WORK INSTRUCTIONS: Where a line below includes the word "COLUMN", copy that line.

[Dataset items]
--

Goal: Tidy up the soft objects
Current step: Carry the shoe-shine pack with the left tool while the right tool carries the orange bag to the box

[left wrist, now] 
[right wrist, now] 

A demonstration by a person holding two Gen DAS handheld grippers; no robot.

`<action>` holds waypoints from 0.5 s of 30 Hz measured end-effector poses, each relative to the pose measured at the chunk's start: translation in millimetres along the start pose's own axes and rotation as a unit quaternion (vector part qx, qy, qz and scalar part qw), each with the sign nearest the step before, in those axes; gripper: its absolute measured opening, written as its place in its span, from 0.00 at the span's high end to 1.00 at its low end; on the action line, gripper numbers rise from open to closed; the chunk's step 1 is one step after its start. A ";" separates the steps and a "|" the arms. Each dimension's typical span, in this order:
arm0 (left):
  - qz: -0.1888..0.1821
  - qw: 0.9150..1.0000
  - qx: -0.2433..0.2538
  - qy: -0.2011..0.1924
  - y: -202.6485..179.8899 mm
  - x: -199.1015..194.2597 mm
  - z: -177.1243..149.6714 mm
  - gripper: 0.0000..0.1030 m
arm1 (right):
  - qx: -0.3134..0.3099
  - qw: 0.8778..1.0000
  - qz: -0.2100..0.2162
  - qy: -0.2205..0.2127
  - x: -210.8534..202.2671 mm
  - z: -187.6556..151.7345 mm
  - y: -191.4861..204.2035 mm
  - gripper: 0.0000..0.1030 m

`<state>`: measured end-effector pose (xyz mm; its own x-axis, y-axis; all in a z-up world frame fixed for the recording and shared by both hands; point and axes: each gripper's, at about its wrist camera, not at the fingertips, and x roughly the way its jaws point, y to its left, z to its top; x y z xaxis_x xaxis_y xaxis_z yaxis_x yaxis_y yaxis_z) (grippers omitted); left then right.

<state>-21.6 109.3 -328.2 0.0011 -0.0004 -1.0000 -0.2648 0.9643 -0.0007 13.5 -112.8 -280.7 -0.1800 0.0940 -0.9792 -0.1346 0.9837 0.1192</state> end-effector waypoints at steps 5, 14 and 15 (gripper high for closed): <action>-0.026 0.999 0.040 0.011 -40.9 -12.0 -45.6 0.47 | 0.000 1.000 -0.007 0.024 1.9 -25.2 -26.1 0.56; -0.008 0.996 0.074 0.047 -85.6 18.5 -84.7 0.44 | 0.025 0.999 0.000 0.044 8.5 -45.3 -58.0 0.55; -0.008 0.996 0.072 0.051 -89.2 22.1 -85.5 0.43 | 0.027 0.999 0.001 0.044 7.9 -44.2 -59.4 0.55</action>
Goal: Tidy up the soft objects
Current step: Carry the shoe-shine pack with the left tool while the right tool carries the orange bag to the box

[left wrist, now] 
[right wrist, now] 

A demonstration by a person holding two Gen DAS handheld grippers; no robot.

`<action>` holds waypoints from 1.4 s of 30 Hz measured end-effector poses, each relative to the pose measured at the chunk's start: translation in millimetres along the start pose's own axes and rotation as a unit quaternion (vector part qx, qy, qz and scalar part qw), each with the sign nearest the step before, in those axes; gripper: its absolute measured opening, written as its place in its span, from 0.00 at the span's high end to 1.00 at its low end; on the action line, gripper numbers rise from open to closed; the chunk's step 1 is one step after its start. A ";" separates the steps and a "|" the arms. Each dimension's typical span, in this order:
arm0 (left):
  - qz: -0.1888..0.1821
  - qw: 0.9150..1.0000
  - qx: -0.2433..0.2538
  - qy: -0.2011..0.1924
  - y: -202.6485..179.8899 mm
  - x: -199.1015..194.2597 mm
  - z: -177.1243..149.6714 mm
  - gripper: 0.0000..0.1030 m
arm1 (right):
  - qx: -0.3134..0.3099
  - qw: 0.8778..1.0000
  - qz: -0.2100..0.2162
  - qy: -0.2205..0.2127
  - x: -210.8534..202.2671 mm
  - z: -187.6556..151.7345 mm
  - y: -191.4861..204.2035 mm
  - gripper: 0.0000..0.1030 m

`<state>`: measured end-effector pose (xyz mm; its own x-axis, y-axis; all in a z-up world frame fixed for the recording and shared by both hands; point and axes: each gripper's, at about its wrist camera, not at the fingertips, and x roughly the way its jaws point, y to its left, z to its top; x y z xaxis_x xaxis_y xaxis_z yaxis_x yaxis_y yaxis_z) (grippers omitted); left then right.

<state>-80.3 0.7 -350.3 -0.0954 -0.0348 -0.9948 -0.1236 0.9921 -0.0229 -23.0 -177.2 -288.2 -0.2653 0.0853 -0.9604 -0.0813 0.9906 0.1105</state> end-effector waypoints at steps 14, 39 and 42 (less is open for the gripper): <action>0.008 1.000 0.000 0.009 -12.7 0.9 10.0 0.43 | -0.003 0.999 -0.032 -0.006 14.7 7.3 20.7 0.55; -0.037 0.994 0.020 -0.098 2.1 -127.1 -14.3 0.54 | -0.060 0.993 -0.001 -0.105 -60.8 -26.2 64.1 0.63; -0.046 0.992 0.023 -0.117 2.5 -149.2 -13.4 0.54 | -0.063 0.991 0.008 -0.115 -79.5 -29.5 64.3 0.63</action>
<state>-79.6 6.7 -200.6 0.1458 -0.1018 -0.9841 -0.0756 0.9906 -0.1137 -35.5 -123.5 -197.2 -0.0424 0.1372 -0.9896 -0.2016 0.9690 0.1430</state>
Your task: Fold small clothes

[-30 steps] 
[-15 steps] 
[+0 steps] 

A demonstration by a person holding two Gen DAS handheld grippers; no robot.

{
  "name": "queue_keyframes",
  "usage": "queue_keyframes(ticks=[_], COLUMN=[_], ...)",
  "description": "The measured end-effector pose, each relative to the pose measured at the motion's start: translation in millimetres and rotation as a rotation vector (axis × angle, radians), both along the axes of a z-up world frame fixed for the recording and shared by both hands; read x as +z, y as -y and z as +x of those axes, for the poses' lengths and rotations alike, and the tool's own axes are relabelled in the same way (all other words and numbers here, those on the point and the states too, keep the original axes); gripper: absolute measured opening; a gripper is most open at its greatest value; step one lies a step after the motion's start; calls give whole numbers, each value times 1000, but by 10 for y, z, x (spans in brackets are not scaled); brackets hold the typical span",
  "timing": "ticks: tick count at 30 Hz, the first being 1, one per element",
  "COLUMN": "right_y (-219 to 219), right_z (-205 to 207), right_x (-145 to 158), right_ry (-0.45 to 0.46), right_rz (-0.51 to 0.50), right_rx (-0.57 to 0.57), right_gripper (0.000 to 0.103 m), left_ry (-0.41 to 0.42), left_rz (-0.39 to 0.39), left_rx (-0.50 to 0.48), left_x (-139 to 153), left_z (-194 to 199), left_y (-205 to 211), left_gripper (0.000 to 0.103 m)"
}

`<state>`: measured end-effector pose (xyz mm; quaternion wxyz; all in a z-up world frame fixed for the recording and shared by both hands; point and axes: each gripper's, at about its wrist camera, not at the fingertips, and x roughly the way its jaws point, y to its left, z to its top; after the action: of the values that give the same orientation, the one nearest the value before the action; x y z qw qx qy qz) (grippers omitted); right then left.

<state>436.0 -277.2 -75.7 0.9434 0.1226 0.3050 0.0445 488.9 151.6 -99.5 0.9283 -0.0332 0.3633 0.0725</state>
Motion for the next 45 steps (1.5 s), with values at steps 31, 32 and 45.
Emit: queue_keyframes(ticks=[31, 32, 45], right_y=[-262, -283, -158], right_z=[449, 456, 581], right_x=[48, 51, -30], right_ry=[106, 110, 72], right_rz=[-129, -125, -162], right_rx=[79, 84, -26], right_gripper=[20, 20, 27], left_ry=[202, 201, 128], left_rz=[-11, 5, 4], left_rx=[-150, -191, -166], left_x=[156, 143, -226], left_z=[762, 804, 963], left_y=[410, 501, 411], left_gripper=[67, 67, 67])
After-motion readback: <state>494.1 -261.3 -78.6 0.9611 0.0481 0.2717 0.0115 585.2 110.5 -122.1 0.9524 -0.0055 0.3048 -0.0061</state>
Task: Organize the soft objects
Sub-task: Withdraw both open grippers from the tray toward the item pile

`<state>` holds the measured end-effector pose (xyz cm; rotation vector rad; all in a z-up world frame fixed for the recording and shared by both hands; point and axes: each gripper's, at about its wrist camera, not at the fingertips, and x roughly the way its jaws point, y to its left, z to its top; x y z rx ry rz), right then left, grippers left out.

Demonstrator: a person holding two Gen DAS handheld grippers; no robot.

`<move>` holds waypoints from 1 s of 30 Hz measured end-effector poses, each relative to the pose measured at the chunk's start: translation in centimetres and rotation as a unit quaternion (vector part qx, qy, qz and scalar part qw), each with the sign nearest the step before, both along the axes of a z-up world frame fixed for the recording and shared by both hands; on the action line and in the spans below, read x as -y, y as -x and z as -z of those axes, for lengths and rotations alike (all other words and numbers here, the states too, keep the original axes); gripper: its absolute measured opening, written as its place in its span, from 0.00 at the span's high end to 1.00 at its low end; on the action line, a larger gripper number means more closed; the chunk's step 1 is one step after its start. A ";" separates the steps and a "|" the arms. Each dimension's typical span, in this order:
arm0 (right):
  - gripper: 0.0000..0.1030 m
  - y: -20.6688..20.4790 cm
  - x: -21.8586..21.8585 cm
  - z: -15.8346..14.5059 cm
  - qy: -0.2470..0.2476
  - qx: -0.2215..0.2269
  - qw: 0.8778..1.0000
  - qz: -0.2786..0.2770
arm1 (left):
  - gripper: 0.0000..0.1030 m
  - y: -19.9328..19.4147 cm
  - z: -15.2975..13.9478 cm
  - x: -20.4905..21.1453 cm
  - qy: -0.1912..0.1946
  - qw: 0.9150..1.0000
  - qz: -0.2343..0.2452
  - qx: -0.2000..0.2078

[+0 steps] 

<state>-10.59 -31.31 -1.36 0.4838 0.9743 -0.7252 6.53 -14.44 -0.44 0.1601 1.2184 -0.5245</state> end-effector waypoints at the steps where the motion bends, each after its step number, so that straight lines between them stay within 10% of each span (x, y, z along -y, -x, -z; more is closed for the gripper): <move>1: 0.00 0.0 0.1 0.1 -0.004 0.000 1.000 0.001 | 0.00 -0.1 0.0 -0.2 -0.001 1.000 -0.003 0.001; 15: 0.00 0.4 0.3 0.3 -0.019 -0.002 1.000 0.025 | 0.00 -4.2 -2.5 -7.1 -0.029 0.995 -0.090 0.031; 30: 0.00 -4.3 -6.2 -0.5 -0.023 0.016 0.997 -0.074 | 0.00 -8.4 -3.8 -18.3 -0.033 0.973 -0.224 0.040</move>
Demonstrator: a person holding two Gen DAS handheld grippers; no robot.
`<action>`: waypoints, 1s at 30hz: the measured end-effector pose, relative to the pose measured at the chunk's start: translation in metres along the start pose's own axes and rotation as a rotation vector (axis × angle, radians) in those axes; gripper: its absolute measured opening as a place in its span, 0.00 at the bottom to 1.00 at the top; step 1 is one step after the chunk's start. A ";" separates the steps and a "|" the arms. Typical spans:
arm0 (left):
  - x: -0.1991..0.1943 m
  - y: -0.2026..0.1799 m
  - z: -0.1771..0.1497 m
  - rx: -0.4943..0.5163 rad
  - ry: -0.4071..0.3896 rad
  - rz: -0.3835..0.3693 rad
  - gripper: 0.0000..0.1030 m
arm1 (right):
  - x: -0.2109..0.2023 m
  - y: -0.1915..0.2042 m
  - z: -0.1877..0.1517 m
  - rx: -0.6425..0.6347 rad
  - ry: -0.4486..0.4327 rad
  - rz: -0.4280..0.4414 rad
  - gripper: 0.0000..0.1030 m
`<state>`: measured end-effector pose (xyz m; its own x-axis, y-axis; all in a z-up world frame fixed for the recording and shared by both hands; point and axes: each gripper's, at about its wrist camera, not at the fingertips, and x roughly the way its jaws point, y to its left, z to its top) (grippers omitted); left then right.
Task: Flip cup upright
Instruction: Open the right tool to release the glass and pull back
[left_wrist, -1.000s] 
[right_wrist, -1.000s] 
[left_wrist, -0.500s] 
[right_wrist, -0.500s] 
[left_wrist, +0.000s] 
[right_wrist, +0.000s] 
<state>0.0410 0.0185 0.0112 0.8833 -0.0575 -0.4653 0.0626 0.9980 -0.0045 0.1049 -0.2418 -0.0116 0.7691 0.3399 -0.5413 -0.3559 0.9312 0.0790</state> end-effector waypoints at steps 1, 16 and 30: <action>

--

ANSWER SPACE:
  "usage": "queue_keyframes(ticks=[_], COLUMN=[_], ...)",
  "COLUMN": "right_y (-219 to 219), right_z (-205 to 207), right_x (-145 to 158), right_ry (-0.45 to 0.46), right_rz (-0.51 to 0.50), right_rx (-0.57 to 0.57), right_gripper (0.000 to 0.103 m), left_ry (-0.41 to 0.42), left_rz (-0.39 to 0.39), left_rx (-0.50 to 0.48), left_x (-139 to 153), left_z (-194 to 199), left_y (-205 to 211), left_gripper (0.000 to 0.103 m)"

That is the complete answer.